What is needed:
Transcribe exactly the lines from the one holding "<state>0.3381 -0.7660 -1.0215" to the end of the data below, including both of those lines and no others.

Data:
..........

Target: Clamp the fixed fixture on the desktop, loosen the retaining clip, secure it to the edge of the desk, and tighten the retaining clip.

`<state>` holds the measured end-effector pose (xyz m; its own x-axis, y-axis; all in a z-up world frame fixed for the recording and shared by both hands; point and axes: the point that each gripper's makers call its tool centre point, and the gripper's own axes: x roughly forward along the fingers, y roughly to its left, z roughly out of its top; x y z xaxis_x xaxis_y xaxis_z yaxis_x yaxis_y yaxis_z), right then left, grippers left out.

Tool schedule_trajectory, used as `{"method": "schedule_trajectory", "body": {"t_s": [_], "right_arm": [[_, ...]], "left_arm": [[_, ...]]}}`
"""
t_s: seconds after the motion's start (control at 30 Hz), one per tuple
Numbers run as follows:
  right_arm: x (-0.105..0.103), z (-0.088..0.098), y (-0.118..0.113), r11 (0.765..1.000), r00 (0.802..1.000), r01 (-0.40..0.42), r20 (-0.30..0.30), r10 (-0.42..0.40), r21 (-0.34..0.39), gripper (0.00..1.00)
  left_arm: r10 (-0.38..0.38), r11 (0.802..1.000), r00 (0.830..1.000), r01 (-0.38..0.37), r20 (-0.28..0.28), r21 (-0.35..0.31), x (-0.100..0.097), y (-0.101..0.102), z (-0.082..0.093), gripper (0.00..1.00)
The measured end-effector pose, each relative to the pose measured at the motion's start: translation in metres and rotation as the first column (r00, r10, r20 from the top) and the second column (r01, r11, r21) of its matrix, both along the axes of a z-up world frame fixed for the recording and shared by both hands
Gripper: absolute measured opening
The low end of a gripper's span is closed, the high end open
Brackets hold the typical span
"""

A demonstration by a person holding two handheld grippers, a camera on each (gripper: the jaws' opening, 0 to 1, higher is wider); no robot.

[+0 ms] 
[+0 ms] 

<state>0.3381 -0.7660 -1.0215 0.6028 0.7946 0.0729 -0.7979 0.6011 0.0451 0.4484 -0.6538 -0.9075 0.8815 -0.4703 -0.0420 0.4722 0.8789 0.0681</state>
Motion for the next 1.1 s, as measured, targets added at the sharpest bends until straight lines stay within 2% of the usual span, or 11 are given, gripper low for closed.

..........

Result of this exercise:
<state>0.3381 -0.7660 -1.0215 0.6028 0.7946 0.0729 -0.7979 0.6011 0.0451 0.4484 -0.6538 -0.9075 0.8815 -0.4703 -0.0420 0.4722 0.8789 0.0681</state>
Motion for the next 1.1 s, as measured, targets added at the sharpest bends until straight lines stay within 2% of the usual span, or 11 are given, gripper low for closed.

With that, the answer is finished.